You can filter the privacy issue list by risk level, data type or time period. You can preview an object from the list by hovering above the “Preview” button. Preview window will show the corresponding GDPR score, summary of the content and user groups access. To review an issue, click on it and you will be redirected to INDICA. In the Object review article you can read how to work with INDICA to review issues.

../_images/issue2.png

Object Review

1. INDICA Home Page Overview

INDICA is the main workspace to review issues and gain insight of your data. On the Home page, you can see the list of data collections, list of objects, all possible filtering options, search options and tagging functionality.

The bar on top provides the list of data collections with the number of objects they contain. The “GDPR” button on the right side leads to the Dashboard. You can further access your account settings and customer portal to find all user guides or ask questions.

Pre-set data collections are visible only if the INDICA administrator enabled this feature and set up queries to build them in the Administrator panel. In case Privacy data tab feature is enabled, the data collection will also appear on the top bar together with other data collections.

You can navigate among data collections by clicking on them. The “Start” tab shows objects from all data sources except Privacy Data tab. On the bottom of the page you can see the list of objects you are going to operate with.

On the top right side, you can see the number of unique objects in the list and the number of duplicates.

../_images/or.png

With INDICA you can narrow down the list of objects and work with the most relevant objects.

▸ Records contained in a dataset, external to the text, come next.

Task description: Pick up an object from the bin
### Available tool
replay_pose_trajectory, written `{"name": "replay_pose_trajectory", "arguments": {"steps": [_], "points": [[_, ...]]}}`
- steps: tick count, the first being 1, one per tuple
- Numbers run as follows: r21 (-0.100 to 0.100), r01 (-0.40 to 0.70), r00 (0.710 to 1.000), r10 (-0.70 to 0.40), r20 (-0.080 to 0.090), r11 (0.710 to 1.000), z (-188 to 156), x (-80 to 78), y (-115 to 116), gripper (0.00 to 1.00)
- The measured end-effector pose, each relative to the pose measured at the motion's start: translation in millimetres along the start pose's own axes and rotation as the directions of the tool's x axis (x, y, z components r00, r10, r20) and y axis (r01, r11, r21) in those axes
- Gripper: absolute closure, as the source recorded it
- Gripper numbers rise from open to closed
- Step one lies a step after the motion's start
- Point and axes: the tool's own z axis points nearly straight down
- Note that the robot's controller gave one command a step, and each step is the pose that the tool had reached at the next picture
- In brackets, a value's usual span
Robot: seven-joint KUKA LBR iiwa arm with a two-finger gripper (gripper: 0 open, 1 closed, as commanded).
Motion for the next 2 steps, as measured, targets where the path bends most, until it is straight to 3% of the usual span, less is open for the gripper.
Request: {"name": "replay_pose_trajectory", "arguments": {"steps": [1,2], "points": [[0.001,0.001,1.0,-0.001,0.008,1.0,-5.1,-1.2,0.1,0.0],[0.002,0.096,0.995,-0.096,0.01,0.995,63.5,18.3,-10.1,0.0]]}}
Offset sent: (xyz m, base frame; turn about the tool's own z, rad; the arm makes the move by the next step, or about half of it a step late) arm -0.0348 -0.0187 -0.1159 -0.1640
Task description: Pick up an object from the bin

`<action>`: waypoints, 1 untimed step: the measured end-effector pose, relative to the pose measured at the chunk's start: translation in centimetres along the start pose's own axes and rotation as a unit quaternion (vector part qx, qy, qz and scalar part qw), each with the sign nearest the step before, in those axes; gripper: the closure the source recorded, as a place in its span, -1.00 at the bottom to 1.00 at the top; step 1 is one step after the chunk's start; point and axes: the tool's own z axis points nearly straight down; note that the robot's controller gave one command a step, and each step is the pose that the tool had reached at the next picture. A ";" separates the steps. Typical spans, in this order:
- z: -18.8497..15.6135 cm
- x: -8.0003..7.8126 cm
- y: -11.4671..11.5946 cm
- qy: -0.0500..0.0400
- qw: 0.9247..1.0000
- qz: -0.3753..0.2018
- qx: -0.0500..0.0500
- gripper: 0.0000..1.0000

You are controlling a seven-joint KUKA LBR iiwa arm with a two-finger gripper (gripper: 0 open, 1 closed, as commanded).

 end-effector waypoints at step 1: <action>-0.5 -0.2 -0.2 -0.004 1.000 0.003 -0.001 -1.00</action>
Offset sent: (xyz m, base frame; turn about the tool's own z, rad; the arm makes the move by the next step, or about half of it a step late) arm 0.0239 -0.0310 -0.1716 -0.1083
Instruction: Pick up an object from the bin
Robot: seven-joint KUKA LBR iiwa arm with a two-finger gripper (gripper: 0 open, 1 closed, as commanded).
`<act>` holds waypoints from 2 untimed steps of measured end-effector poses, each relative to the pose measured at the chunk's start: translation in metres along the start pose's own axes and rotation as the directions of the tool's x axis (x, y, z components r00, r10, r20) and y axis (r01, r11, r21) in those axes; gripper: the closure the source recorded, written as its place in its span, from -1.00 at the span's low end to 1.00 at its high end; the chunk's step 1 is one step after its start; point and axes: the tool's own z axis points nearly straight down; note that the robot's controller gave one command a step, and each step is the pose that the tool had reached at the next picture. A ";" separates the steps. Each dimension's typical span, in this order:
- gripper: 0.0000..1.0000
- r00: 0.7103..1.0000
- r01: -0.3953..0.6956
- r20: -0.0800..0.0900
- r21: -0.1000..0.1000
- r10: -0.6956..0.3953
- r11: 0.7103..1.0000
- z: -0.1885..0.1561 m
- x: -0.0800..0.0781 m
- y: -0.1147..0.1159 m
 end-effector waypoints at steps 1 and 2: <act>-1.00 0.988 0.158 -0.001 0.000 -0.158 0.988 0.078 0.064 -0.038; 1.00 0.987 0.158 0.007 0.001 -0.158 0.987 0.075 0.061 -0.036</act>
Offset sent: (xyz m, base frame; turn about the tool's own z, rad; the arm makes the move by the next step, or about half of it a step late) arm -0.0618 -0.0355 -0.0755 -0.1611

To work with a specific data collection you can apply searches, use filters or choose the pre-set collections. You can search through the objects by typing in key words or phrases in the Search Bar. You will see a list of results ranked by relevance. To learn more about the search options and engine capabilities please read eSearch Overview article. You can also build and save advanced queries to find specific objects. You can view the query list by pressing “Saved queries” button. Please read Advanced queries article to learn how to build them.

In case object does not appear in the search result, it means that you either do not have the right to access it or it does not exist (anymore).

You can follow your progress on the workflow tab. Press the arrow to access it. You can navigate by clicking on the stage you would like to review. As a result, you will get a list of objects that belongs to the workflow step.

../_images/workflow1.png

2. Filtering Capabilities

On the left you can see most of the filtering options with number of results within each filter. You can apply several filters at the same time. You can also choose a time period (under the Search bar) to review the objects created in certain dates.

You can search through the filtered list. You can apply multiple filters to pre-set data collections.

In case an object does not appear in the search results but filter count is not 0 it means that you do not have the right to access it. In case the system does not provide you with the needed filter, it means that there are no files corresponding to the certain parameter.

../_images/filtering.png

Another option is to review the data using built-it visual filters. To access them press “Visual filters” button. In the pop-up window, you will be able to choose the best suited visual representation of your data:

  • World Map
  • Relations
  • History
  • Email map
../_images/em.png ../_images/wp.png

If you click on the element in the visual you will be redirected to the object or list of objects corresponding to it. To learn more about visual filters please read Visual Filters article.

3. Tagging

Under the time span there is an area dedicated to tags. It allows users to grant/remove/change tags to multiple objects (on the current page or all data collections). Tag names can be added/configured in the INDICA admin section.

../_images/tagging1.png

Please read more about tags in the Object Review section below.

4. Object Review

This article will describe all operation applicable to a single object or multiple objects.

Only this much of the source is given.